Шли дни, проходили недели, месяцы, а Турция не отвечала.
Вернувшись с Косы, Жуков явился в рыбаксоюз, растормошил председателя:
— Положите конец этому безобразию! Преступно, дорогой товарищ, держать без дела такие суда, когда они позарез нужны рыбакам! Надо загрузить его работой! Передать артели и точка. Ведь оно в вашем ведении.
— Не можем мы поступить так, — возразил председатель. — Кадыж обжаловал решение суда, и консул отправил запрос своему правительству…
— Кадыж — преступник. Получил по заслугам, и душа из него винтом! Не понимаю, какие еще могут быть церемонии с ним?
— Не волнуйтесь. Запросили еще раз консула… Если через две недели не будет ответа, канитель эту прекратим.
— Две недели? — Жуков схватился за голову и вскочил со стула. — Две недели… — и, махнув рукой, торопливо направился к двери. — Волыним, товарищ!
— А может быть и раньше! — обнадежил его председатель. Он постучал карандашом об ноготь большого пальца, спросил: — Какой артели думаете передать «Зуйса»?
— Я вам говорил — бронзокосской.
— Недавно организованная?
— Да. А что?
— Мы несем расходы по этой канители с судном. Придется уплатить нам тысячи полторы целковых. Как они там…
— Оплатят. Уже задаток есть, — перебил его Жуков и вышел.
Посасывая головастые трубки, рыбаки, готовые к выходу в море, ожидали команды старшины. Над баркасами всплывали сизые облачка табачного дыма, цеплялись за мачты, растягивались, струились через борта вниз и медленно таяли над водой. Старшина взошел на корму моторного судна, молча махнул рукой на море. Баркасы оттолкнулись от берега, сплыли на середину реки. День был безветренный, рыбаки дружно работали веслами. Моторное судно взяло их на буксир. «Зуйс» заволновался, подергал цепь и уставился приподнятым носом вслед уходившим в море баркасам.
Каждый раз возвращаясь из рыбаксоюза, Жуков останавливался против «Зуйса» и подолгу смотрел на него. Он с нетерпением ждал того дня, когда «Зуйс» вырвется на свободу, расправит могучие крылья и понесет на них свою помощь рыбакам, облегчит их каторжный труд. Но чувствуя, что день этот еще далек, Жуков нервничал, топтался на берегу и, рассуждая про себя, возмущался: «Волынка… Волынка да и только…»

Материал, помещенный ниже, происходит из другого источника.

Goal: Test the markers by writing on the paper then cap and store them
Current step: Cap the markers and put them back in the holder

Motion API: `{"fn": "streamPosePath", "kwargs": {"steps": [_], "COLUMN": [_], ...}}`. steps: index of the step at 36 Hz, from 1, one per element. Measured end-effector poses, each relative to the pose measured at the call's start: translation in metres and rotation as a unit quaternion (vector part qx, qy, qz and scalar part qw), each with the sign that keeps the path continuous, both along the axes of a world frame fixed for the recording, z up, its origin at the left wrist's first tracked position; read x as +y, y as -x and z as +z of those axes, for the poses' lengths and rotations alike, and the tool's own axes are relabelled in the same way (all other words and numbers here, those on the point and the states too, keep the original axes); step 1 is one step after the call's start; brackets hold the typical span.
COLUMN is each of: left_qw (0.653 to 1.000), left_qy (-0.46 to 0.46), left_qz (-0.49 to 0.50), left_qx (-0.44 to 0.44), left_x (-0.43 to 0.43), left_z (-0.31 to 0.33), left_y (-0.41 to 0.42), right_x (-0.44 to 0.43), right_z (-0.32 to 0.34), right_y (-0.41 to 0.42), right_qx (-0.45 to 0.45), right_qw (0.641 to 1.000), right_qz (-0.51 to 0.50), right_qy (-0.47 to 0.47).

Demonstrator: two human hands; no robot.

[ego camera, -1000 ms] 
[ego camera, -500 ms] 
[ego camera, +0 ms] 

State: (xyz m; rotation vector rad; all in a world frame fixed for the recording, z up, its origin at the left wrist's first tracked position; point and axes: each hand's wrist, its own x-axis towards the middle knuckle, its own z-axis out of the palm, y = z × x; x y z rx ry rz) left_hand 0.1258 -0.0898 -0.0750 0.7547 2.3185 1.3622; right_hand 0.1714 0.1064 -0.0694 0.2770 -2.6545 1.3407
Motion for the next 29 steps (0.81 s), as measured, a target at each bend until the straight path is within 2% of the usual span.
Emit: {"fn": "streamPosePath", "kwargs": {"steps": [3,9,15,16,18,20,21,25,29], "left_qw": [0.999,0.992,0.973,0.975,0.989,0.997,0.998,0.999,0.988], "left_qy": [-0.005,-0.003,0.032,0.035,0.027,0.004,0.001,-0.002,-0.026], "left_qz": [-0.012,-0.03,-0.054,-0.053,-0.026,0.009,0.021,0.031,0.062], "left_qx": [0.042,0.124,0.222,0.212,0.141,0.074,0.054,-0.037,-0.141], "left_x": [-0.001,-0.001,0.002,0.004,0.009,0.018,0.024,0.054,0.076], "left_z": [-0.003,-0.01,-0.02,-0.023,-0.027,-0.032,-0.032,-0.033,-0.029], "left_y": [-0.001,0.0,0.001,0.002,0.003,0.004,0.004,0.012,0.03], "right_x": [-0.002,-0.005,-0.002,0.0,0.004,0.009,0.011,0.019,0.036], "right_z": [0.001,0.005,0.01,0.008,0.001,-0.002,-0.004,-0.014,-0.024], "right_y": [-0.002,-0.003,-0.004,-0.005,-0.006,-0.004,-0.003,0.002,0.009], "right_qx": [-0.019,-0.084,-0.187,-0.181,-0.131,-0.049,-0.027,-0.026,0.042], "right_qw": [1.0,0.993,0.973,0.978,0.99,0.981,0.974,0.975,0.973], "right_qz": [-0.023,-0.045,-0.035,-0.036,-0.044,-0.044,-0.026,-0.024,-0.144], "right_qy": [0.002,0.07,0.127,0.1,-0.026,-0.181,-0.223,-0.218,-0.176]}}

Как-то, проходя поздним вечером мимо переправы, он случайно поднял глаза и остановился, удивленно разглядывая стоявшего невдалеке парня. «Неужели Павел?» — подумал Жуков и крикнул:
— Белгородцев!
Прихрамывая, подошел вплотную, положил руку на плечо.
— Ты, что ли? По каким делам?
Павел странно посмотрел на него, повел плечом, вяло проронил:
— А… так…
— Давно тут?
— Нынче пришел…
— Пешком?
Павел кивнул головой.
— Ты болен, что ли?
— А так… Немного муторно.
— Отчего?
Павел отвел в сторону потускневшие глаза, поджал губы и ничего не ответил. Жуков переменил разговор:
— Как рыба?
— Идет.
— Вот… — сказал Жуков. Он украдкой посмотрел на Павла, поспешно добавил: — А рыбаки бросили лов. Значит, можно круглый год ловить?
«Видать, батьку моего хотел помянуть», — подумал Павел и опустил голову.
— Видишь этого красавца? — Жуков указал на «Зуйса». — Отвоевываем для наших рыбаков.
— Как? — недоуменно спросил Павел.
— А так. Купят и будут на нем работать. Тогда никакой шторм не будет страшен, душа из него винтом.
— За что же его артель купит?
— В рассрочку по частям выплатит.
— Вот как?.. — вяло произнес Павел.
Жуков спросил:
— А почему ты не принял подарок?..
Павел ответил не сразу. Помялся и пробормотал:
— А… так… Сам не знаю…
— Это нехорошо. Ты должен был взять. Тебя не покупали, а премировали за хорошую работу. Поэтому я и спрашиваю тебя, почему?.. Отец запретил, что ли?..
Павел молчал.
Жуков посмотрел на его хмурое лицо, подумал: «Да. Что-то неладное с ним».